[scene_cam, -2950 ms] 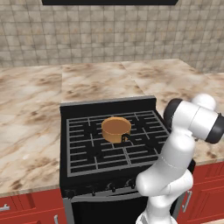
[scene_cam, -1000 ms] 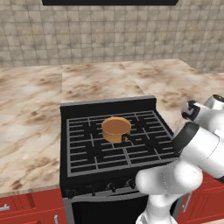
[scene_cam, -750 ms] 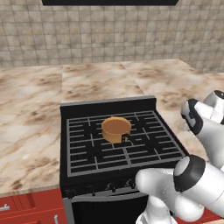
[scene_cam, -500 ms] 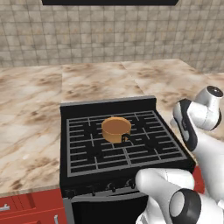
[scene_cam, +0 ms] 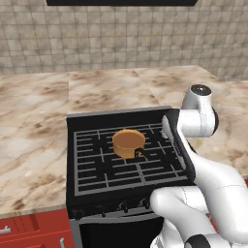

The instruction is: Pick up the sugar cube(s) and place them in the saucepan with hot chocolate.

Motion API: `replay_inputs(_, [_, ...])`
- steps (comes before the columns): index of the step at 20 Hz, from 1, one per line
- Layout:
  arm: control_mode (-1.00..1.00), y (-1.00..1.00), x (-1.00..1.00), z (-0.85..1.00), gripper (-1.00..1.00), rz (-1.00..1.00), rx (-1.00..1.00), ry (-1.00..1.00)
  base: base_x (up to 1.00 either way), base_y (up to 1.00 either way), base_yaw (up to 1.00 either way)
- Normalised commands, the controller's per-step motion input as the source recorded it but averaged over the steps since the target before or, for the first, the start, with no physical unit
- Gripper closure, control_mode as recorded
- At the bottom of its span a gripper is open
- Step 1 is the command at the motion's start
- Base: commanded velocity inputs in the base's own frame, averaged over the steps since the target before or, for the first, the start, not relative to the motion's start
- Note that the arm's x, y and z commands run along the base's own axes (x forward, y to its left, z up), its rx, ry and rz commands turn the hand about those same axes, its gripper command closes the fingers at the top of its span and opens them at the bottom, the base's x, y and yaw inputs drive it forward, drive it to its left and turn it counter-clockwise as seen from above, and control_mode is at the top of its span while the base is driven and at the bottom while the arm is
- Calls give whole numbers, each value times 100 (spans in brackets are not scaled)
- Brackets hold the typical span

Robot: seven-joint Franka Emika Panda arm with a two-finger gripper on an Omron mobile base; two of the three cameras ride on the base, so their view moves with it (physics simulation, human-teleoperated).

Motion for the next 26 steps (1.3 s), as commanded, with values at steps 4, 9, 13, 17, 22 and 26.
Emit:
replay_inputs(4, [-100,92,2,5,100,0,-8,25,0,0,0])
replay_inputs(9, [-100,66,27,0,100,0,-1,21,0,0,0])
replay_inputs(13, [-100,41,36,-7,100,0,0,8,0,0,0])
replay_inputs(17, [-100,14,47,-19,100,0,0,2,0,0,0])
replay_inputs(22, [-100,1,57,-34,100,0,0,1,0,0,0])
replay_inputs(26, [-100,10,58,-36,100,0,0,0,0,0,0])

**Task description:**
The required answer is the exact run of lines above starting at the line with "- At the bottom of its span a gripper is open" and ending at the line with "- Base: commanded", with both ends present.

**Response area:**
- At the bottom of its span a gripper is open
- Step 1 is the command at the motion's start
- Base: commanded velocity inputs in the base's own frame, averaged over the steps since the target before or, for the first, the start, not relative to the motion's start

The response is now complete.